» **ASSIGNMENT**
Could the records below be restated word for word, without a single picture?

[Source records]
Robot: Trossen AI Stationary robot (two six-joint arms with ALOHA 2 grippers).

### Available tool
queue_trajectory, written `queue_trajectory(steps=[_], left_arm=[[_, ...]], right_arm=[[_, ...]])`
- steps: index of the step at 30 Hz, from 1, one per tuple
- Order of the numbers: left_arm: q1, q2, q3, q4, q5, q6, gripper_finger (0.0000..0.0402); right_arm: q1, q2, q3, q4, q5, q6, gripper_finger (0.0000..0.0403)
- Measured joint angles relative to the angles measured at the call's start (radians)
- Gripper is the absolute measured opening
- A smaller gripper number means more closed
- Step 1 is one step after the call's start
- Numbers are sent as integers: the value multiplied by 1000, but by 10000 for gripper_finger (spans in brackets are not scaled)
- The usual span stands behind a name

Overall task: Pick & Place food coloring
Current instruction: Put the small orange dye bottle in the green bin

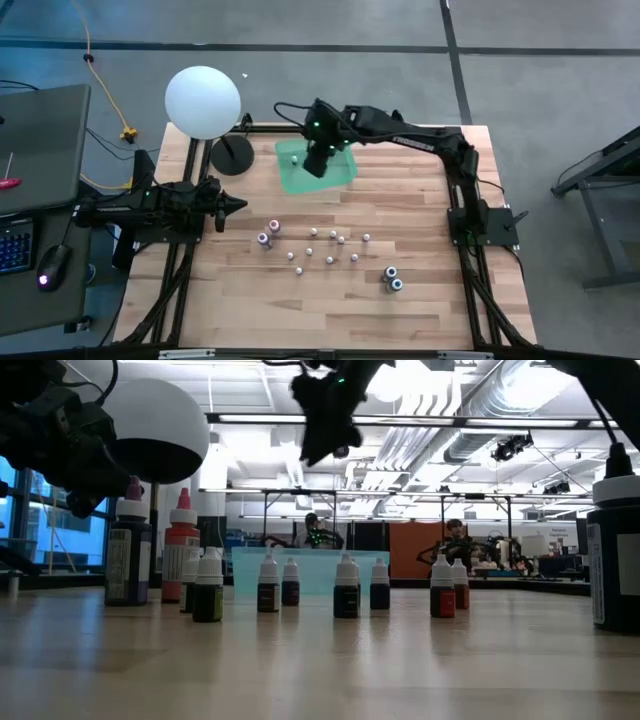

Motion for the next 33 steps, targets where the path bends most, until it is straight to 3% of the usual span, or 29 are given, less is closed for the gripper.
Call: queue_trajectory(steps=[6, 13, 18, 22, 33], left_arm=[[0, 0, 0, 0, 1, 0, 0], [0, 0, 0, 0, 1, 0, 0], [0, 0, 0, 0, 1, 0, 0], [0, 0, 0, 0, 15, -1, 0], [0, 0, 0, 1, 15, -1, 0]], right_arm=[[20, -60, -1, -295, -67, 7, 126], [60, -72, -2, -578, -14, 28, 126], [87, -120, -91, -561, -50, 77, 126], [105, -186, -266, -525, -57, 201, 126], [230, -445, -822, 14, -61, 510, 126]])
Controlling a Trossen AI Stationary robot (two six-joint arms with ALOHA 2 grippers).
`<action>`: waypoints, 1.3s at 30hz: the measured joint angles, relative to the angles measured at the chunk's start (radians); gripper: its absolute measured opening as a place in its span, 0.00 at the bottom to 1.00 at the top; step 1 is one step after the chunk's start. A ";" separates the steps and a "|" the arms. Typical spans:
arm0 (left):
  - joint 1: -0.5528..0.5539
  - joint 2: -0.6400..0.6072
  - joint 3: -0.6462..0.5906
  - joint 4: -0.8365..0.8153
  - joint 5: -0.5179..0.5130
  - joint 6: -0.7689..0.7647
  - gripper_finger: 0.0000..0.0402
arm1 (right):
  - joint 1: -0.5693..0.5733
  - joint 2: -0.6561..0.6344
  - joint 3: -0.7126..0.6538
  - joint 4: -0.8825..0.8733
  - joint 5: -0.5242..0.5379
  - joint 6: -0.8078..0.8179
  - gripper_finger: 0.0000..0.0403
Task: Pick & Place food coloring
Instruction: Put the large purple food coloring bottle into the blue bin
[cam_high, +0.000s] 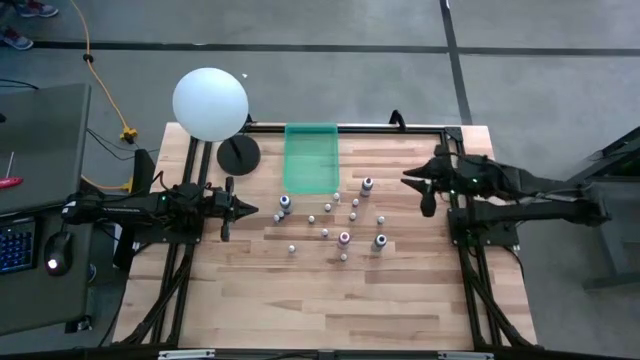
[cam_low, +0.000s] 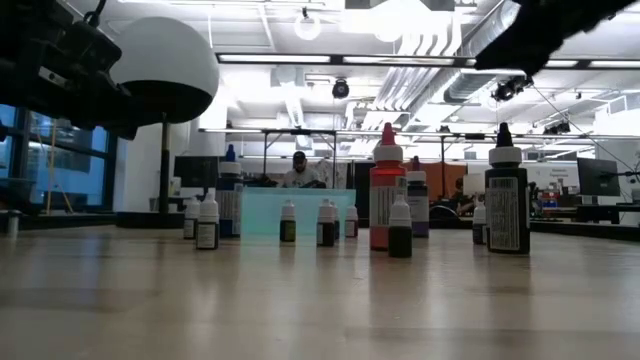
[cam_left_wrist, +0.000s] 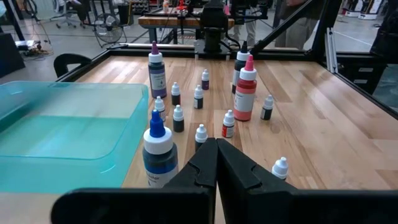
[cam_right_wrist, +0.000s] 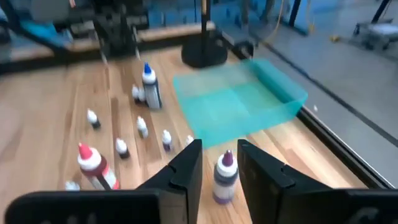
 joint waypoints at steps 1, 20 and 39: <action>0.000 0.000 0.000 0.000 0.000 0.000 0.00 | 0.000 0.041 0.031 -0.022 0.000 -0.007 0.25; 0.000 0.000 0.000 0.000 0.000 0.000 0.00 | 0.000 0.524 0.236 -0.177 0.064 0.060 0.47; 0.000 0.000 0.000 0.000 0.000 0.000 0.00 | 0.002 0.662 0.094 0.121 0.120 0.229 0.56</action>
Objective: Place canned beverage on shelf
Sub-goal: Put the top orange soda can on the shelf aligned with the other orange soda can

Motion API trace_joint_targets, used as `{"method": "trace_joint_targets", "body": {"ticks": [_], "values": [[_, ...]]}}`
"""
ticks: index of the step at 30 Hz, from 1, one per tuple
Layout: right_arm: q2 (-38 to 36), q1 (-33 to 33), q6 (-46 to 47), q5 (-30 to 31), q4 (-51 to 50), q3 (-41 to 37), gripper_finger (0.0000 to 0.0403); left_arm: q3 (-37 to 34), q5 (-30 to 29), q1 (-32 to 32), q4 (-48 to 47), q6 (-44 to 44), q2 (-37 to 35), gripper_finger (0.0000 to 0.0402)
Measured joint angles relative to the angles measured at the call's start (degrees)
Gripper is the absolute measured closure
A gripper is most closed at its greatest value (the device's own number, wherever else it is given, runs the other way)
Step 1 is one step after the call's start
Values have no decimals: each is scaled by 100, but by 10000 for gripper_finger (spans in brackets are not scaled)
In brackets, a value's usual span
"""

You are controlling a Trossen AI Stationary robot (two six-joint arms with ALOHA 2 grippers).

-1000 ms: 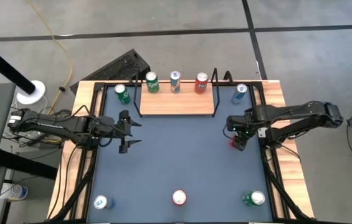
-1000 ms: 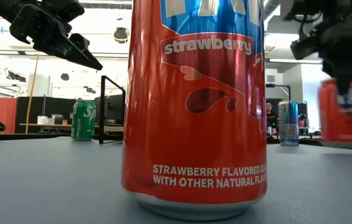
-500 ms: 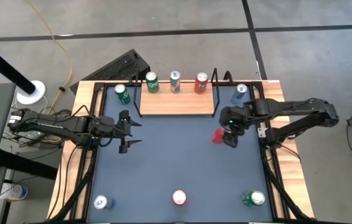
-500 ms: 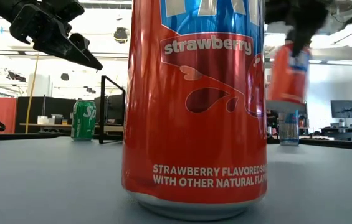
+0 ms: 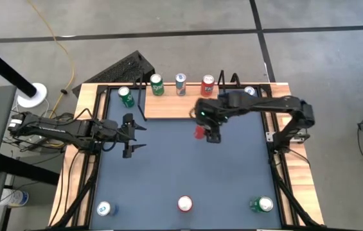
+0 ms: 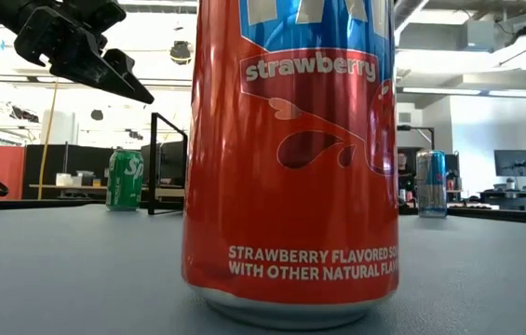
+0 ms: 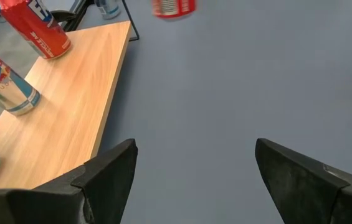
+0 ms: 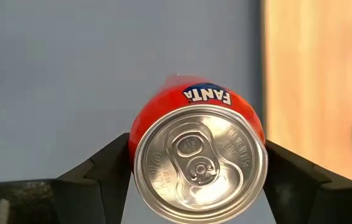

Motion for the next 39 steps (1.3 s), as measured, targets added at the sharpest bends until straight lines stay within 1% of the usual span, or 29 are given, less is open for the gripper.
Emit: {"method": "trace_joint_targets", "body": {"ticks": [7,12,18,23,39], "values": [[892,-643,-216,-8,-699,1413,112,0,17,-2,-15,9,0,86],[1374,-1245,-412,4,-880,1899,112,0,17,-2,-16,9,0,86],[1714,-2002,-470,-4,-913,1959,112,0,17,-1,-15,11,0,86],[1787,-2431,-315,5,-870,1961,112,1,17,0,74,93,0,86],[1778,-2495,1,-25,-810,1940,112,2,22,-1,121,48,0,86]]}}
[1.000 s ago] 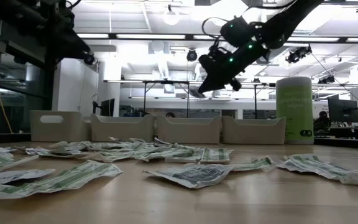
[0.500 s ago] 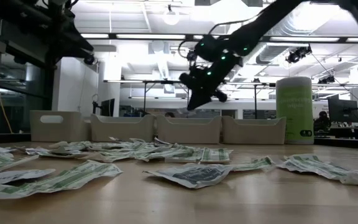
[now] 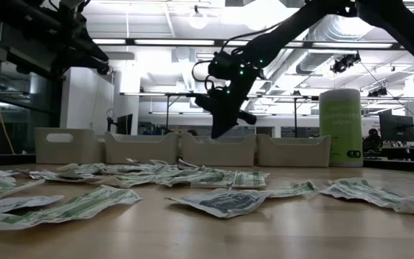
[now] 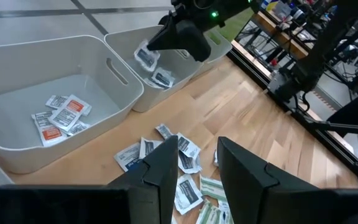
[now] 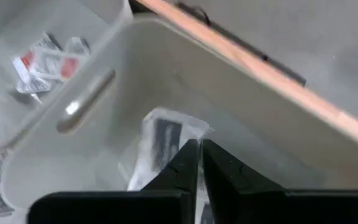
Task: Pick & Place First Aid Supplies
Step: Put the gray towelette pack into the middle right gray bin, then put the green bandage into the right gray bin
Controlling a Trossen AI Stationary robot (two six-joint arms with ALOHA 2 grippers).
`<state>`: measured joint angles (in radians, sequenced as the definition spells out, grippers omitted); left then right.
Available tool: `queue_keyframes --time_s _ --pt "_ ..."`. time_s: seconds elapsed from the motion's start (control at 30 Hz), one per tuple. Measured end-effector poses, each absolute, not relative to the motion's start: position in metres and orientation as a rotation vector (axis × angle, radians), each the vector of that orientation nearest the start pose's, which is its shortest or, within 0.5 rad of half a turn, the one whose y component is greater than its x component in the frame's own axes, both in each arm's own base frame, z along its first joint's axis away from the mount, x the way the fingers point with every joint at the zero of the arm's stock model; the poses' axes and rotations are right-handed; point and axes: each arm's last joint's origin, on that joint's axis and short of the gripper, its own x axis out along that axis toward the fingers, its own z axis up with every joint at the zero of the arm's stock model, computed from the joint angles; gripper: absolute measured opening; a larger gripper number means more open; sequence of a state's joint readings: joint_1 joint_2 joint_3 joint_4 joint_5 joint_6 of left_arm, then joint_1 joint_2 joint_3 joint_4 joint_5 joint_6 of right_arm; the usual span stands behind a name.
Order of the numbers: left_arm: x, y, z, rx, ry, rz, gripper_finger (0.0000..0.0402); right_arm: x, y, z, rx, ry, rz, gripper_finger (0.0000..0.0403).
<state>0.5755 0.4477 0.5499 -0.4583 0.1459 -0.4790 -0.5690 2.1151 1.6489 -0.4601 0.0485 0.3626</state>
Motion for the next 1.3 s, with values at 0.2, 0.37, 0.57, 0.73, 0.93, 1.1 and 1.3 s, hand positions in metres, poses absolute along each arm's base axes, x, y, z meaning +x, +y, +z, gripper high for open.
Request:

» **COMPLETED TASK**
Robot: Trossen AI Stationary robot (two six-joint arms with ALOHA 2 grippers).

### Available tool
queue_trajectory, written `queue_trajectory(steps=[_], left_arm=[[_, ...]], right_arm=[[_, ...]])`
- steps: index of the step at 30 Hz, from 1, one per tuple
- Order of the numbers: left_arm: q1, q2, q3, q4, q5, q6, gripper_finger (0.0000..0.0402); right_arm: q1, q2, q3, q4, q5, q6, gripper_finger (0.0000..0.0403)
- Measured joint angles relative to the angles measured at the call's start (radians)
- Gripper is the absolute measured opening
- A smaller gripper number means more closed
- Step 1 is one step after the call's start
- Numbers are sent as integers: the value multiplied by 1000, but by 10000 for gripper_finger (spans in brackets are not scaled)
- The usual span stands behind a name

Overall task: Pick & Place food coloring
Current instruction: Put the small orange dye bottle in the green bin


Motion for the next 33 steps, targets where the path bends most, until it is straight to 3% of the usual span, or 29 are given, less is closed for the gripper.
Call: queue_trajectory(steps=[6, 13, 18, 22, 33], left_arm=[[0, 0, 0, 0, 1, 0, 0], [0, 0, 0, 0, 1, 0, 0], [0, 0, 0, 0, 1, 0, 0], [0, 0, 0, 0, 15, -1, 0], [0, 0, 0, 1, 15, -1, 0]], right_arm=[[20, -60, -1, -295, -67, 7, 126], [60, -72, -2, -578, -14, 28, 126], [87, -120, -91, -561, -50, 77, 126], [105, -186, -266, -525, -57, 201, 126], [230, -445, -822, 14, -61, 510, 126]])
Controlling a Trossen AI Stationary robot (two six-joint arms with ALOHA 2 grippers).
`<action>`: waypoints, 1.3s at 30hz: the measured joint angles, relative to the angles measured at the chunk's start (radians); gripper: its absolute measured opening as a place in its span, 0.00 at the bottom to 1.00 at the top; step 1 is one step after the chunk's start. A ";" separates the steps and a "|" the arms. Typical spans:
arm0 (left):
  - joint 1: -0.5528..0.5539
  - joint 2: -0.6400..0.6072
  - joint 3: -0.6462..0.5906
  - joint 4: -0.8365..0.8153
  - joint 5: -0.5179..0.5130
  - joint 6: -0.7689..0.7647
  - gripper_finger: 0.0000..0.0402
arm1 (right):
  - joint 1: -0.5693..0.5733
  - joint 2: -0.6561..0.6344
  - joint 3: -0.7126..0.6538
  - joint 4: -0.8825..0.8733
  - joint 5: -0.5242..0.5379
  - joint 6: -0.8078..0.8179
  - gripper_finger: 0.0000..0.0403
Task: Pick & Place food coloring
Instruction: Put the large purple food coloring bottle into the blue bin
[cam_high, +0.000s] 
[cam_low, +0.000s] 
[cam_left_wrist, +0.000s] 
[cam_right_wrist, +0.000s] 
 joint waypoints at steps 1, 20 and 39: <action>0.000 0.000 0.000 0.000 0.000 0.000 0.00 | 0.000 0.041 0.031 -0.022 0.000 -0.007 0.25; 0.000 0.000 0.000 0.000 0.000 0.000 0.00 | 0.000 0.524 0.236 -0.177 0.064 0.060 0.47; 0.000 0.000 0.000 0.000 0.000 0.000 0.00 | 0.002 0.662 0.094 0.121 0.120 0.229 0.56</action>
Objective: Place canned beverage on shelf
Sub-goal: Put the top orange soda can on the shelf aligned with the other orange soda can

Motion API trace_joint_targets, used as `{"method": "trace_joint_targets", "body": {"ticks": [_], "values": [[_, ...]]}}`
"""
ticks: index of the step at 30 Hz, from 1, one per tuple
Layout: right_arm: q2 (-38 to 36), q1 (-33 to 33), q6 (-46 to 47), q5 (-30 to 31), q4 (-51 to 50), q3 (-41 to 37), gripper_finger (0.0000 to 0.0403); left_arm: q3 (-37 to 34), q5 (-30 to 29), q1 (-32 to 32), q4 (-48 to 47), q6 (-44 to 44), q2 (-37 to 35), gripper_finger (0.0000 to 0.0402)
Measured joint angles relative to the angles measured at the call's start (degrees)
Gripper is the absolute measured closure
A gripper is most closed at its greatest value (the device's own number, wherever else it is given, runs the other way)
Step 1 is one step after the call's start
Values have no decimals: each is scaled by 100, but by 10000 for gripper_finger (spans in brackets are not scaled)
In brackets, a value's usual span
"""

You are controlling a Trossen AI Stationary robot (two six-joint arms with ALOHA 2 grippers).

-1000 ms: 
-1000 ms: 
-500 ms: 
-500 ms: 
+0 ms: 
+0 ms: 
+0 ms: 
+0 ms: 

Motion for the next 39 steps (1.3 s), as measured, targets added at the sharpest bends until straight lines stay within 1% of the usual span, or 29 are given, less is open for the gripper.
Emit: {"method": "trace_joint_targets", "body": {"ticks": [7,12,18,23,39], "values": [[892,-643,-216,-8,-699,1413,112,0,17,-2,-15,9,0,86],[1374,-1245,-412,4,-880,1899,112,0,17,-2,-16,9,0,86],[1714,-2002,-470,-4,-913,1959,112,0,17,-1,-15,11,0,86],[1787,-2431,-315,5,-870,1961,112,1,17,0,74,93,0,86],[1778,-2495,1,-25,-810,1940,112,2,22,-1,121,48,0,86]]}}
[1.000 s ago] 
[0.500 s ago] 
[now] 
[now] 
[now] 
Task: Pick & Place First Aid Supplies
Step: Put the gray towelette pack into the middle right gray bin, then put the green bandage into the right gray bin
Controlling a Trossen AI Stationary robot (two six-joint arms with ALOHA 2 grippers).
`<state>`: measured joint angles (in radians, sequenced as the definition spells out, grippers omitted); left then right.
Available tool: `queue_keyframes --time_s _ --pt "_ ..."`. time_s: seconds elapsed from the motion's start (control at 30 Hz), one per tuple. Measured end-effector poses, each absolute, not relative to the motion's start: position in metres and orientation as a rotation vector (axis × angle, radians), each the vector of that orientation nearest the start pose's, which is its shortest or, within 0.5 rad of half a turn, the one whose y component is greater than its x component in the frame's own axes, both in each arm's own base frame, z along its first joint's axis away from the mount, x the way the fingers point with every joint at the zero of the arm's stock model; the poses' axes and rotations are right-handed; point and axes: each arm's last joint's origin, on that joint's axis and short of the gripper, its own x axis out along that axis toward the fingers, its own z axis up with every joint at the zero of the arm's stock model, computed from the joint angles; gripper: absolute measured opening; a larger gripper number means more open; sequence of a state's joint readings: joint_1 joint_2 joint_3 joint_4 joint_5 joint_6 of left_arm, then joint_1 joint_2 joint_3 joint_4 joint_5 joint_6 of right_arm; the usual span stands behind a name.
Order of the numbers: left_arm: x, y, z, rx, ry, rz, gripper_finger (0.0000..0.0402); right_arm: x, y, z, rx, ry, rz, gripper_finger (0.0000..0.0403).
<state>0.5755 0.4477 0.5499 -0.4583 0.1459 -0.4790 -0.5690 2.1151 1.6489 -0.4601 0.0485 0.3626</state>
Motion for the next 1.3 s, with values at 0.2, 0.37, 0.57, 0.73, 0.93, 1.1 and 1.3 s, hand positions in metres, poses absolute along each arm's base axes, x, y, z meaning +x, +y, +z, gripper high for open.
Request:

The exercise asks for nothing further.